- **TASK REQUIREMENTS**:
Here are the records. Write out exactly the lines between the one holding "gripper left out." and the one holding "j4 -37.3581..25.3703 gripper", inclusive.

- **SOURCE DATA**:
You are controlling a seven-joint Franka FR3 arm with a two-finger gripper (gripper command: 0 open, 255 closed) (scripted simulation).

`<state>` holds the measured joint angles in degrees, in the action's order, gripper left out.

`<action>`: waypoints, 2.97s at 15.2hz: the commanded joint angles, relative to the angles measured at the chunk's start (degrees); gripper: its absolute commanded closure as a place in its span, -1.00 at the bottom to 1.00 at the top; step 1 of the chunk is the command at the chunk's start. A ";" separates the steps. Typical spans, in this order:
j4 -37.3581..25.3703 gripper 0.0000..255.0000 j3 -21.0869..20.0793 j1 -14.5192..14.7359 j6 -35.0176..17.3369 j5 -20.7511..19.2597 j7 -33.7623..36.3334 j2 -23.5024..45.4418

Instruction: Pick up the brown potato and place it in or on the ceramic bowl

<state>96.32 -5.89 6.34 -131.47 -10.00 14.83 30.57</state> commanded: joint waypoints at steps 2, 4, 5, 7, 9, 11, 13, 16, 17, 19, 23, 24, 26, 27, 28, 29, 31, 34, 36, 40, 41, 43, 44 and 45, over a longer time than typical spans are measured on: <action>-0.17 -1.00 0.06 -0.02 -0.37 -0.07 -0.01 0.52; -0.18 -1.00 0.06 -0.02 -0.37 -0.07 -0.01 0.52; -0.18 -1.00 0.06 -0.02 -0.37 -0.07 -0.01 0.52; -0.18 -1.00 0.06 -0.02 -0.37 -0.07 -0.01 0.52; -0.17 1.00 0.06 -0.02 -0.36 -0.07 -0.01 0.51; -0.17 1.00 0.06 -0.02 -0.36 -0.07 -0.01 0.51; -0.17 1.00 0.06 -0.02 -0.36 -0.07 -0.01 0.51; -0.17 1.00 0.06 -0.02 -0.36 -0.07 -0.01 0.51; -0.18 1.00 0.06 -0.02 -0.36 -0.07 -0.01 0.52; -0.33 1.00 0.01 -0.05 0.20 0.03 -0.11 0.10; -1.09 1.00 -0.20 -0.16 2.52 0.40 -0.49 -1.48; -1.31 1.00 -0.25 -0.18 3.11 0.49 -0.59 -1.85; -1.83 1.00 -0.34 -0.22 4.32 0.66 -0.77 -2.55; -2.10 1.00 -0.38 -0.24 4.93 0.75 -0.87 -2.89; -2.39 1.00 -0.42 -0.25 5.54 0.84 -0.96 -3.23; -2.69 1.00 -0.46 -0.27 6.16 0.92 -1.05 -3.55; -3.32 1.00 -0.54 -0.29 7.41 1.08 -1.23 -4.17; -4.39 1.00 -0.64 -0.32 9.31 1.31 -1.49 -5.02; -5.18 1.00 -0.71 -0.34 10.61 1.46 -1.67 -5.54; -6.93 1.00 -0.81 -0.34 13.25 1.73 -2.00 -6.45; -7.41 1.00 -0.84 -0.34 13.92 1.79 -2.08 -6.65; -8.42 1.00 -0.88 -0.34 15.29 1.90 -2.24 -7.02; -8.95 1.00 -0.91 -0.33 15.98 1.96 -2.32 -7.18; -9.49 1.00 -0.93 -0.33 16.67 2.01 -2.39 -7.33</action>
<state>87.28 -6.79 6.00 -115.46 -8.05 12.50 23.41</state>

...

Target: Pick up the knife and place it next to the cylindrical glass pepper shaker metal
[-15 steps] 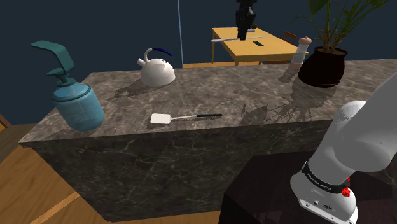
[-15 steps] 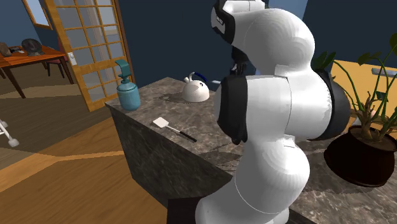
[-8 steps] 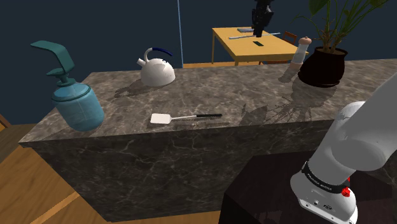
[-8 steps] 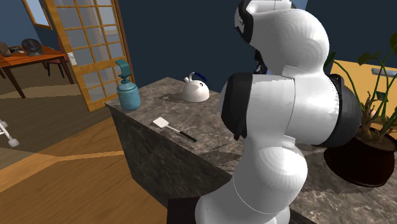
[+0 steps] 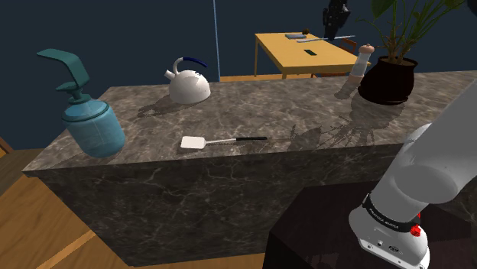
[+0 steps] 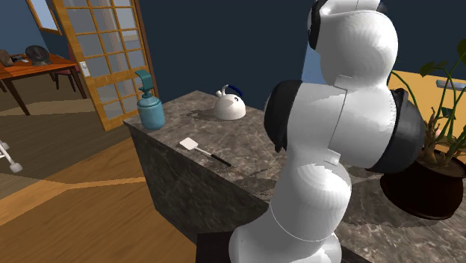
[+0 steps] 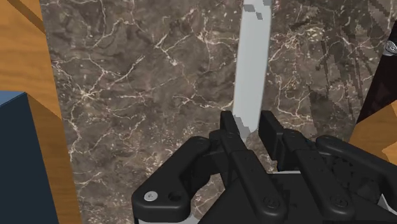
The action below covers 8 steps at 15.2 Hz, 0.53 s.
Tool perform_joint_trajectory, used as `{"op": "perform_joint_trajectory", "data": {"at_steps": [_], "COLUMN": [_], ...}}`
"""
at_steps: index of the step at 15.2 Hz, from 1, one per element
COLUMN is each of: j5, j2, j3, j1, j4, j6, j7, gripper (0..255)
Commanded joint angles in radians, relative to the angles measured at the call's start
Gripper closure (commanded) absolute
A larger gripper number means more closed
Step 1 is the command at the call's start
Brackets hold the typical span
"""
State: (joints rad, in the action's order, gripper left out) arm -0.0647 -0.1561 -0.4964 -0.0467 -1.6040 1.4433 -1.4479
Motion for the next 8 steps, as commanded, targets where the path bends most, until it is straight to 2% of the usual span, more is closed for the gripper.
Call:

- **FINAL ANSWER**:
`<state>` holds the measured joint angles in degrees, in the action's order, gripper left out.

`<action>`: waypoints, 2.97s at 15.2hz: the commanded joint angles, relative to the angles measured at the chunk's start (degrees); gripper: its absolute commanded closure as a place in its span, -1.00 at the bottom to 1.00 at the top; step 1 of the chunk is the command at the chunk's start. A ";" separates the steps. Typical spans, in this order:
j4 -37.3581..25.3703 gripper 0.0000..255.0000 j3 -21.0869..20.0793 j1 -14.5192..14.7359 j6 -35.0176..17.3369 j5 -20.7511..19.2597 j7 -33.7623..36.3334 j2 -23.5024..45.4418

The exercise has nothing more to it.